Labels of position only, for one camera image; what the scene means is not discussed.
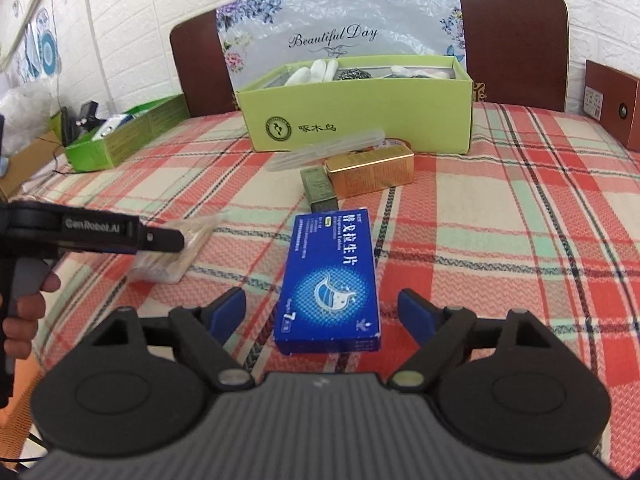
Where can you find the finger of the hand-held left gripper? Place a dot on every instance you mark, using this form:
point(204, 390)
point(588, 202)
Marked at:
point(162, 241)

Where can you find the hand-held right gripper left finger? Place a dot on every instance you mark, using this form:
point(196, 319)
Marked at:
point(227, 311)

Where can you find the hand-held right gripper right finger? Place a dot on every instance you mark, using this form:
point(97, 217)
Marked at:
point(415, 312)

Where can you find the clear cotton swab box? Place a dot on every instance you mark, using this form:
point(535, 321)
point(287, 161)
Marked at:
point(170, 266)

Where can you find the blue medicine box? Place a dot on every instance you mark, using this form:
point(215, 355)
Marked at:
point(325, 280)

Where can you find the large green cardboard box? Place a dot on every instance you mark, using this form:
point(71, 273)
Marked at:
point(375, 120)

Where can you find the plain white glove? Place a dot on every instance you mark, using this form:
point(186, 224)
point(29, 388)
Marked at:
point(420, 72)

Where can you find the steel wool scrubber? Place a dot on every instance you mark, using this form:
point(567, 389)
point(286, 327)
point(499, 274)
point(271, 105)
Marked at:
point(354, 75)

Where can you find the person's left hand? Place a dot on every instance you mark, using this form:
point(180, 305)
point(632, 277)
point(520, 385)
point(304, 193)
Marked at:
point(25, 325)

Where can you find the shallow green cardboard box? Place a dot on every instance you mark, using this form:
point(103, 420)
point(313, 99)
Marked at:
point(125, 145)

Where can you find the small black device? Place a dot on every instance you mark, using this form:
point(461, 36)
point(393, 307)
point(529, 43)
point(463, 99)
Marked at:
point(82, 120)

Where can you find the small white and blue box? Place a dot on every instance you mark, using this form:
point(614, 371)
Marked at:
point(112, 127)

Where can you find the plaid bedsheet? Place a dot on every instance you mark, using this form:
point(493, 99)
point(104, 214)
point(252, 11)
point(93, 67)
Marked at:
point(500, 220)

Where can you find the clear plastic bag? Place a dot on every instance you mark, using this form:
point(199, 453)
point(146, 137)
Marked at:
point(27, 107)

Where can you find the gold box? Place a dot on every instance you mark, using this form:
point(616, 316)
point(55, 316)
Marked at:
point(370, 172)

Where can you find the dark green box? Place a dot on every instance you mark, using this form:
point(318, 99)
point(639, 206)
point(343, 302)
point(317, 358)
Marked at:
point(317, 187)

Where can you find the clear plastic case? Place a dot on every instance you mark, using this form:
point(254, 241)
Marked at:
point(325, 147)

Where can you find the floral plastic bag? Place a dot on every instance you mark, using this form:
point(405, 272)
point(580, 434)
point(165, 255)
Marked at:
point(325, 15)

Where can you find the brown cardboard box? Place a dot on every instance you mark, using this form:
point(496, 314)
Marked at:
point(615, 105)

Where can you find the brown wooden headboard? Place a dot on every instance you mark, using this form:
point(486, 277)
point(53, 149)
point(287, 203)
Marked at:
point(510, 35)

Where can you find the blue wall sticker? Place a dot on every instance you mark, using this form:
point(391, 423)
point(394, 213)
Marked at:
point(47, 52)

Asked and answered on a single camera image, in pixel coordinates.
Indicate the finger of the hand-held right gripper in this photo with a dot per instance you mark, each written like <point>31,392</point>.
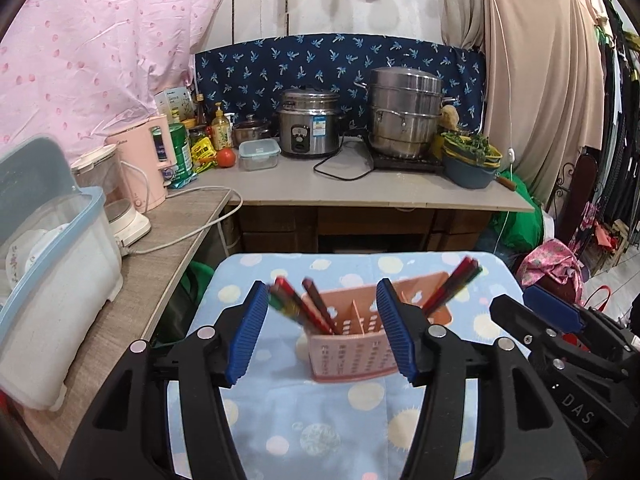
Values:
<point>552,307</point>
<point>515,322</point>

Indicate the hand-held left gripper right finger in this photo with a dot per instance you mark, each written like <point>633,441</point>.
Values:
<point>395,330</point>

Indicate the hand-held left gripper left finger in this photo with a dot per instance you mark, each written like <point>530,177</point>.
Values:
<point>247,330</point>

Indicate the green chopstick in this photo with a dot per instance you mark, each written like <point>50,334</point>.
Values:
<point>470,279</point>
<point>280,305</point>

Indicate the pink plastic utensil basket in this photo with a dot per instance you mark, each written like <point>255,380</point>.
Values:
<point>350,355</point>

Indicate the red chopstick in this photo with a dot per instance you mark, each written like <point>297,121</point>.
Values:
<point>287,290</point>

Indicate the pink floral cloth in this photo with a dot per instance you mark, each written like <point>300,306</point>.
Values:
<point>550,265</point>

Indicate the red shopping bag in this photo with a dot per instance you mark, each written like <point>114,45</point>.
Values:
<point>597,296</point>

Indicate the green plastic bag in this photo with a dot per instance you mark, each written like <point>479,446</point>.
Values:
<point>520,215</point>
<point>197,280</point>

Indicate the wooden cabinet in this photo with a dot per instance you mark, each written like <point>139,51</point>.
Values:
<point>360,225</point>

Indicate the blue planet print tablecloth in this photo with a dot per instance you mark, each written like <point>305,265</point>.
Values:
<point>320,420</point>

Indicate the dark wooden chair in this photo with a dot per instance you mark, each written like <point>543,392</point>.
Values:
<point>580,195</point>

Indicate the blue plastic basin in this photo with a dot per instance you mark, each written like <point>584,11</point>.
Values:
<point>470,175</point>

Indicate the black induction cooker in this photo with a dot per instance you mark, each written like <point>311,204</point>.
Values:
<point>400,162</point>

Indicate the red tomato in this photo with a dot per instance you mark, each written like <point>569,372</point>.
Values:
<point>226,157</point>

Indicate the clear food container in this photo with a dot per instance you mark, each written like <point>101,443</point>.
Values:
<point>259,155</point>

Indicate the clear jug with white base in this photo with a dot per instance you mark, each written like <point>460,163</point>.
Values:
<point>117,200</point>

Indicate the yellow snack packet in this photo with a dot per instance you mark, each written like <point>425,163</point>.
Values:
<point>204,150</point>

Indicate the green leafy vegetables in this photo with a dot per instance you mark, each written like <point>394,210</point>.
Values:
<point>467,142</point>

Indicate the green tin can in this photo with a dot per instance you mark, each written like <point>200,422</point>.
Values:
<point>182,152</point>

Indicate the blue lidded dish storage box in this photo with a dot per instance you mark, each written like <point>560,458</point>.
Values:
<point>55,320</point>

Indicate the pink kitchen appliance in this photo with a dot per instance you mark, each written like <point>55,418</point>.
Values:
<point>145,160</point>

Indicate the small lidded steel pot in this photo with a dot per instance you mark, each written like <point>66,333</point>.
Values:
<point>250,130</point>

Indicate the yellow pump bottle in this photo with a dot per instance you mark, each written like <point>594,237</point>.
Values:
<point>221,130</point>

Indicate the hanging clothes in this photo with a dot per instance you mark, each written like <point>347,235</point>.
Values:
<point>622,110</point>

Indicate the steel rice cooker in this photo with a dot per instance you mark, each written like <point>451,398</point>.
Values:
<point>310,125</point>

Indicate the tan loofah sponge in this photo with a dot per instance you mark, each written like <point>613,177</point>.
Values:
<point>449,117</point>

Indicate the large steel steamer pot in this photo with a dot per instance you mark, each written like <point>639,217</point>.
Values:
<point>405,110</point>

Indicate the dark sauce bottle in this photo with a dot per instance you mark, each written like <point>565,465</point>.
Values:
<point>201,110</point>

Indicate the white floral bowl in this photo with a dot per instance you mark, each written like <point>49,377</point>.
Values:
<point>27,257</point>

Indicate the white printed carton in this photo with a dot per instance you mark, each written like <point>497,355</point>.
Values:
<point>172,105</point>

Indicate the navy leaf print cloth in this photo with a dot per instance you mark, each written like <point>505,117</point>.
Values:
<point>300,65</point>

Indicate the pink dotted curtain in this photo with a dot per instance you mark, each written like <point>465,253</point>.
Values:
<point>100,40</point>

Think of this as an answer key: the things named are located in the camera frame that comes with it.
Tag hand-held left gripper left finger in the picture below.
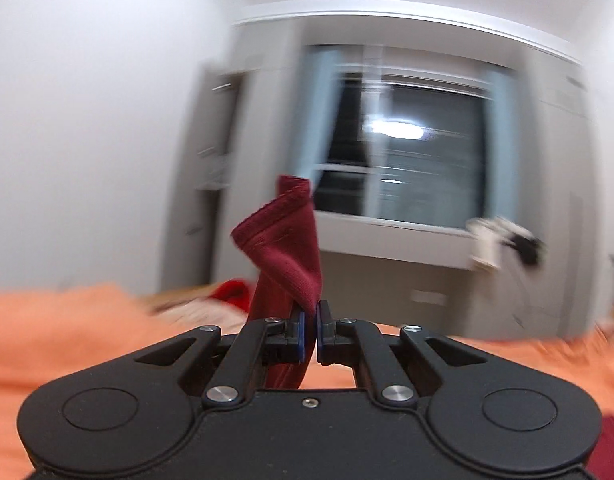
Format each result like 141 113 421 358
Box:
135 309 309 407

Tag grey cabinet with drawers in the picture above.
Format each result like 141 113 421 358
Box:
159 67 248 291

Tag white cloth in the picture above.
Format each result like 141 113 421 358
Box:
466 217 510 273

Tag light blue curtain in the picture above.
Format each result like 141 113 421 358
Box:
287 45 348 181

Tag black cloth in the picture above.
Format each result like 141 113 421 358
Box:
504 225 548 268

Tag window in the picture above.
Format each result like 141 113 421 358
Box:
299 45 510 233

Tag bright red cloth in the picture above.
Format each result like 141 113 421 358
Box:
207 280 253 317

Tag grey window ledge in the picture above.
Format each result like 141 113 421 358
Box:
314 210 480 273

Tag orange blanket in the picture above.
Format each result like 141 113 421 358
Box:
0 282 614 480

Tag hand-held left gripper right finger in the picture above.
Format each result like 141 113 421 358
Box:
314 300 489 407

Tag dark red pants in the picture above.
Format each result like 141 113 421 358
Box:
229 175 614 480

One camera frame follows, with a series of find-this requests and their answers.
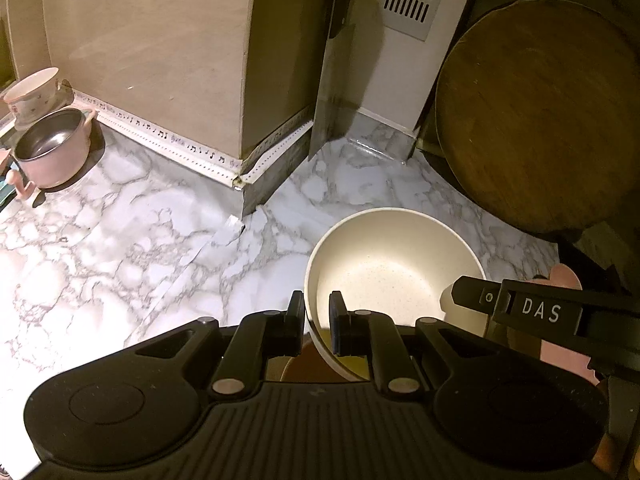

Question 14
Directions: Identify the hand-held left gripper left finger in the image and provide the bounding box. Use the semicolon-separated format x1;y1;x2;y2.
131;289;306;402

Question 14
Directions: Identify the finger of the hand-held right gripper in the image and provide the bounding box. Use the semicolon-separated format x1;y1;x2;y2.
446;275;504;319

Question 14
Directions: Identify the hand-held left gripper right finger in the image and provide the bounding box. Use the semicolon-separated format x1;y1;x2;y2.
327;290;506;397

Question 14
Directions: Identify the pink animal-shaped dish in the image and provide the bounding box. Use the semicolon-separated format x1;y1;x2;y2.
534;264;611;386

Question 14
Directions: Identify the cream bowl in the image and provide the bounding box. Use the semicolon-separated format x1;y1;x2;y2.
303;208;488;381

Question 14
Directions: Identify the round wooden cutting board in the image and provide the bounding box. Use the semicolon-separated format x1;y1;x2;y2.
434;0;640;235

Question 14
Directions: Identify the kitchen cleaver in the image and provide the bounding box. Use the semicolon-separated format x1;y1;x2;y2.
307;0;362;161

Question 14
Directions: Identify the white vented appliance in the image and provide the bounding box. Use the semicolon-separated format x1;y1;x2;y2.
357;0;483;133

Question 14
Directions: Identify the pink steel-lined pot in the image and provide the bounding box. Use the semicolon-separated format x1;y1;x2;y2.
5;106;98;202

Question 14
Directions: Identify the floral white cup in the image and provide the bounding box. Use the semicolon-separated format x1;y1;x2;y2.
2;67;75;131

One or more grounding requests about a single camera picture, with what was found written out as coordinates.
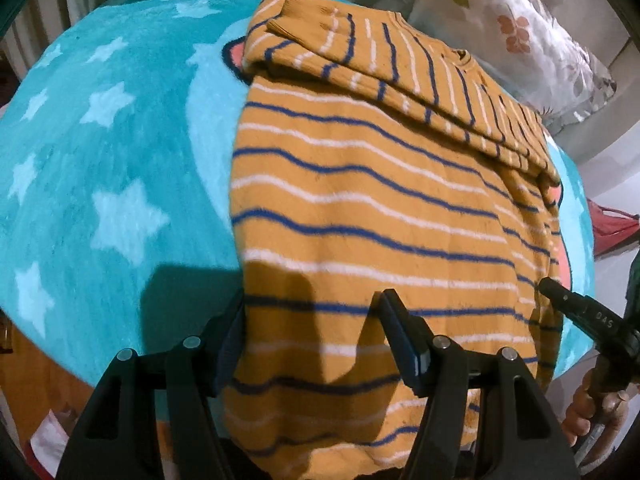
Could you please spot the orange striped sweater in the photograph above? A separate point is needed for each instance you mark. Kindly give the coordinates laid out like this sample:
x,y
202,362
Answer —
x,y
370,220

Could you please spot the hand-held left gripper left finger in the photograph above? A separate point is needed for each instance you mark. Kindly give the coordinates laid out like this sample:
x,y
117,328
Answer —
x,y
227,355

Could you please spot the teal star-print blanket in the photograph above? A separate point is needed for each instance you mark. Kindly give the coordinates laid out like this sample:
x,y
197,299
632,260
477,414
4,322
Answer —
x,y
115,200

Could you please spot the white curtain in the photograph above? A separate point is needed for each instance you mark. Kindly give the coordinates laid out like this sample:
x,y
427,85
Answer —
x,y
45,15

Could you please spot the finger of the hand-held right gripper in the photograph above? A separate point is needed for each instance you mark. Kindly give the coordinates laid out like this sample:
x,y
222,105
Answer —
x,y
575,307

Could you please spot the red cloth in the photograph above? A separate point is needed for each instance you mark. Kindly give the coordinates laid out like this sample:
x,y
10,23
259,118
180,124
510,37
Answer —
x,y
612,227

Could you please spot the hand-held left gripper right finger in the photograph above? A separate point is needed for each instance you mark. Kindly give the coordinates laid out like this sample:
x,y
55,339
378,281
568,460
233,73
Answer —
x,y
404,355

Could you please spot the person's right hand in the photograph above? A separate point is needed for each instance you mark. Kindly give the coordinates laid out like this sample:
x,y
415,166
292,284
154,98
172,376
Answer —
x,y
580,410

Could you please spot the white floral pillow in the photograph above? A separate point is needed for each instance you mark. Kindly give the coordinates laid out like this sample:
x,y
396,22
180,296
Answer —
_ _ _ _
> _Work to complete_
For this exercise, output exactly the lines above from the line with "Indicate the pink floral" to the line with "<point>197,280</point>", counting both, and leave out the rest.

> _Task response_
Indicate the pink floral cloth in this photo with a dot per instance you mark, each written like <point>300,306</point>.
Values:
<point>550,265</point>

Indicate the red shopping bag in this photo with a dot per instance you mark, each written like <point>114,45</point>.
Values:
<point>597,296</point>

Indicate the green plastic bag in this photo with a dot per instance you mark, each written like <point>479,446</point>.
Values:
<point>520,215</point>
<point>197,280</point>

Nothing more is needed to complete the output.